La riforma ha compiuto il suo percorso in Parlamento nonostante le voci intermittenti di dubbi persino della premier Giorgia Meloni, per quanto sia stata costante nel sostenerla col ministro della Giustizia Carlo Nordio come segno di una svolta senza ritorno nei rapporti fra politica e giustizia dopo il loro brusco cambiamento, a favore dei magistrati, a cavallo fra la prima e la seconda Repubblica. Quando la lotta giudiziaria al finanziamento illegale dei partiti e alla corruzione che ne era spesso, non sempre, conseguita per ammissione anche di molte assoluzioni, e non solo di condanne, rovesciò gli equilibri pur sanciti ancora dalla Costituzione. E sopravvissuti ad alcune modifiche apportate per assecondare il clima giustizialista, come nl 1993 la drastica riduzione dell’immunità parlamentare.

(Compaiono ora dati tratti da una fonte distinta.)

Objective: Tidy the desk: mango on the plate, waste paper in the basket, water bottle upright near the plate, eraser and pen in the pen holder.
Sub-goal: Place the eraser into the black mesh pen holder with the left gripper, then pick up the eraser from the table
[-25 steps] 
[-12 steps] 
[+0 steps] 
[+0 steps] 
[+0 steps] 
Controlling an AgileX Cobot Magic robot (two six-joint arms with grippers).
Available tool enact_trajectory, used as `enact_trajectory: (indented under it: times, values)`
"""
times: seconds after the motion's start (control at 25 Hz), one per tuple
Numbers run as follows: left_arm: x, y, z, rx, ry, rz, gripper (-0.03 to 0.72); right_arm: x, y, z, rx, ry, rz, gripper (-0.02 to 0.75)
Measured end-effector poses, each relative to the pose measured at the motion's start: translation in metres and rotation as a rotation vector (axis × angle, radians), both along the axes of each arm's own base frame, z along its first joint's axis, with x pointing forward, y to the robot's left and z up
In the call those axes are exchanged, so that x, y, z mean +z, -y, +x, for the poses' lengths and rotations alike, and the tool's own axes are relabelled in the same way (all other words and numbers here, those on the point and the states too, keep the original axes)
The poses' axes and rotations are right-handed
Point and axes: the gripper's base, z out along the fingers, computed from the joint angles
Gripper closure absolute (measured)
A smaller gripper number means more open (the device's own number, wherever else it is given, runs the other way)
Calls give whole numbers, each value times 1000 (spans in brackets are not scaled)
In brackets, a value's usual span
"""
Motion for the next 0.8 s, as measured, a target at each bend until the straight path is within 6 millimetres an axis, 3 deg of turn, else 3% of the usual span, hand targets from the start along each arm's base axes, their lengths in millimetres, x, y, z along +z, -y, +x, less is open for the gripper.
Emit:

Scontata l’opposizione di larghissima parte dell’opposizione generosamente al singolare, anche a costo di clamorosi cambiamenti o giravolte, specie nel Pd, ma scontata anche la soddisfazione della maggioranza, sensibile al ricordo di Silvio Berlusconi più che di Licio Gelli, è stata sorprendente, se non clamorosa come una stecca in una orchestra, una sortita al bar- quello del Senato- del presidente Ignazio La Russa. Che, parlandone a distanza di qualche passo dal ministro Nordio si è chiesto se “il gioco valesse la candela”. Anche in riferimento ai risultati che potrà produrre la separazione del Consiglio Superiore della Magistratura.
La competenza professionale di Ignazio La Russa, avvocato di lunghissimo corso a Milano, aumenta un po’ la portata dei suoi dubbi politici, e persino istituzionali, vista la carica che ricopre, la seconda dello Stato. La Meloni sicuramente non gliene vorrà più di tanto, conoscendo i consolidati rapporti di partito e personali che li uniscono. Ancor meno gliene vorrà forse la prima carica dello Stato, cioè il presidente della Repubblica, e del Consiglio Superiore della Magistratura, Sergio Mattarella, rimasto in silenzio inusuale e forse sofferto lungo tutto il percorso parlamentare della riforma, e rinfrancato nel vedere loquace sul versante scettico il suo sostanziale vice. Saranno invece grati i magistrati, che si lasceranno tentare -penso- dall’idea di usare anche le parole del presidente del Senato nella loro campagna referendaria contro la riforma.
Ma forse Ignazio La Russa si è concesso questo strappo, chiamiamolo così, sicuro della conferma della riforma. E di non averle potuto quindi nuocere evitando di confondersi con la maggioranza, o addirittura di istigarla, come spesso, direi abitualmente, gli attribuisce l’opposizione, sempre generosamente al singolare.